### Requirement
Exactly reproduce the lines beginning with the line that includes "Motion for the" and ending with the last line of the data.

Data: Begin

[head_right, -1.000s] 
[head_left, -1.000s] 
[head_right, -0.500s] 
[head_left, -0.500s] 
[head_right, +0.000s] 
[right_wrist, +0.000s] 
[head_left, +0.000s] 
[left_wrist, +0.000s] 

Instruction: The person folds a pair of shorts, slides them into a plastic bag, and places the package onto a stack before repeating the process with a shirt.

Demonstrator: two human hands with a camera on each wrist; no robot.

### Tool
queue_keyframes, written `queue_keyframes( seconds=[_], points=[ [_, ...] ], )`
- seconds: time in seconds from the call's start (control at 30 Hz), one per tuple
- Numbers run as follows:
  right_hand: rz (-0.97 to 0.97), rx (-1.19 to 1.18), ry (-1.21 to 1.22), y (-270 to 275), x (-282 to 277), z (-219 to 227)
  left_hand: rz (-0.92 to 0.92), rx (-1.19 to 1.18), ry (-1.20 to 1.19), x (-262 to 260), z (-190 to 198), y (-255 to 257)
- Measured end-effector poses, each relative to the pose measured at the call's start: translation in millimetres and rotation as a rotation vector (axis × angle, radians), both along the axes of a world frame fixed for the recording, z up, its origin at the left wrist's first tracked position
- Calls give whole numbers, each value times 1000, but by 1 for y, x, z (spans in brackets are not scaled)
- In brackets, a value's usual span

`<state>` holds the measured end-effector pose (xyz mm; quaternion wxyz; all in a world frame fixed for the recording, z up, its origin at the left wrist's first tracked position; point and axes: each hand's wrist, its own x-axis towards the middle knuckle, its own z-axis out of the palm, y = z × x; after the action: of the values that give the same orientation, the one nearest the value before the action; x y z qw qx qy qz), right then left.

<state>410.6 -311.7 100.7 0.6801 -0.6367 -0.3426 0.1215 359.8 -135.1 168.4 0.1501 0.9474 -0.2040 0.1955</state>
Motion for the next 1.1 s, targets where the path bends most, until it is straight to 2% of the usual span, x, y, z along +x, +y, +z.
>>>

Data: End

### Written solution
Motion for the next 1.1 s, targets where the path bends most, until it is straight to 2% of the usual span, x, y, z along +x, +y, +z.
>>>

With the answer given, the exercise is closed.